Un quart de siècle plus tard, Caracal et la province Romanati joueront un rôle extrêmement important dans le déclenchement et l'évolution de la Révolution de 1848, de Tara Româneasca (Pays Roumain). Après le lancement de la Proclamation d'Islaz et la formation du gouvernement révolutionnaire provisoire, formé, entre autres, de Ion Heliade Radulescu, le pr ê tre Radu Sapca et Cristian Tell (le 9 juin 1848), les révolutionnaires furent accueillis avec un grand enthousiasme deux jours après (le 11juin) par les habitants de Caracal, en tête avec le général Gheorghe Magheru et d'autres nobles de la ville. Pendant l'intervention militaire turque et la résistance des révolutionnaires à Dealul Spirii se sont distingués, entre autres, le Caracalien Balsan (Dinca), nommé par Nicolae Balcescu „le h éros de la bataille de Bucarest ”.

D'autres participations notables des Caracaliens aux événements importants qui ont marqué l'histoire de la Roumanie sont liées à l'union de 1859 et la formation de l'état roumain moderne, ainsi que de la guerre d'indépendance (1877).

Au début du XXe siècle (1905), Nicolae Iorga trouvait la ville Caracal „propre et fleurissante”.

Comme un fort centre de traditions militaires, Caracal a inscrit son nom en de nombreuses batailles des Roumains pour la défense et l'affirmation nationale lors de la première et la deuxième guerre mondiales. L'une des plus brillantes unités militaires de la ville était le Régiment 2 Calarasi, commandé entre 1922-1927 par Gheorghe Argeseanu, le futur premier-ministre de la Roumanie (1939), qui a eu pas moins de 17 officiers décorés du Grand Ordre Militaire „Mihai Viteazul” lors des compagnies d'Est et d'Ouest (1941-1945).

Centre de spiritualité . A côté des personnalités de résonnance majeure dans l'histoire des Roumains, en tête avec Mihai Viteazul, qui a lié son nom à Caracal, dans cette ville sont nés et ont vécu de nombreux hommes de sciences et de culture ou des hommes qui se sont affirmés dans le domaine politique, économico-social et militaire du pays.

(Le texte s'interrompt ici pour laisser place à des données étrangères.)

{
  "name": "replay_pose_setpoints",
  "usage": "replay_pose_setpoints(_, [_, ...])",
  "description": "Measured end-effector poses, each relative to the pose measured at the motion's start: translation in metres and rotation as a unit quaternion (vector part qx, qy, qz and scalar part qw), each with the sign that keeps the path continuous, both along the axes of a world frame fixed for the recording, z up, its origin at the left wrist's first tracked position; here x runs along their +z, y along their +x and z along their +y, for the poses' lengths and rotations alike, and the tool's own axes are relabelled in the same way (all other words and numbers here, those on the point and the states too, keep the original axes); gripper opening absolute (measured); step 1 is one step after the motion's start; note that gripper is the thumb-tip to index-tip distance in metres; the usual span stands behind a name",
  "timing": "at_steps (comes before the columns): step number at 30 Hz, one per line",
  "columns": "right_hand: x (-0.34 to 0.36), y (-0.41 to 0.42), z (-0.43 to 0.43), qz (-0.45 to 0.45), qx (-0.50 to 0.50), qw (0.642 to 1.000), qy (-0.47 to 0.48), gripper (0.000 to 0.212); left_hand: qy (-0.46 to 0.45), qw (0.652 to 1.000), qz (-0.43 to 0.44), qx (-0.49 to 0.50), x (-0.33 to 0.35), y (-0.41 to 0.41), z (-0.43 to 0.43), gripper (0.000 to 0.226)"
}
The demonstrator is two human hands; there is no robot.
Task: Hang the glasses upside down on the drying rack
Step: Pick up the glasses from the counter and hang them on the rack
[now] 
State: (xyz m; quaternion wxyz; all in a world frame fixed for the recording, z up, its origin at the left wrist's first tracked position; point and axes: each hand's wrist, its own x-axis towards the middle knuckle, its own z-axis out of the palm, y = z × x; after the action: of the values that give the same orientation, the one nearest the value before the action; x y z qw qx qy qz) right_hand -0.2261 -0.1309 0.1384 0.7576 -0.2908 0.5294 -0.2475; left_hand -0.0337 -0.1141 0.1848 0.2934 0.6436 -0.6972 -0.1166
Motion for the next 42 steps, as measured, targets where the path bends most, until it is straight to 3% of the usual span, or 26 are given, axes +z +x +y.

Mentionnons quelques-uns: Haralamb G. Lecca (1873-1920), portraitiste, prosateur et homme de théâtre, Marius Bunescu (1881-1971), artiste remarcable, qui a fait partie de la „génération d'or” des peintres roumains, à côté de Theodor Pallady, Gheorghe Petrascu ou Nicolae Tonitza; Dimitrie Petrescu (1860-1907), personnalité remarcable de la science agricole roumaine, Radu Serban (1927-1984), l'un des plus renommés compositeurs de la musique légère roumaine; Virgil Carianopol (1908-1984), poète de talent, mis par le critique George Calinescu dans le courant des surréalistes, le général Gheorghe Argeseanu (1883-1940), ex-premier-ministre.

Des monuments artistiques qui embellisent la ville mentionnons le groupe de statues de la zone centrale (le Monument des Héros), réalisé par le sculpteur Iaon Schmidt, de Bucarest, et inauguré le 2 juillet 1927, ainsi que de nombreux endroits de culte, refaits et modernisés les dernières années, parmi lesquels l'église des Saints Apôtres (bâtie entre 1928-1934), incluse dans la liste des monuments historiques, qui illustrent l'intense vie spirituelle et religieuse de la ville.

On peut trouver des détails intéressants sur l'histoire et la vie actuelle de la ville Caracal dans l'ouvrage de valeur „Monographie”, publié à la fin de l'année 2007 avec l'aide de la mairie municipale (auteurs Dana-Roxana Dinca, Vera Grigorescu et Sabin Popovici).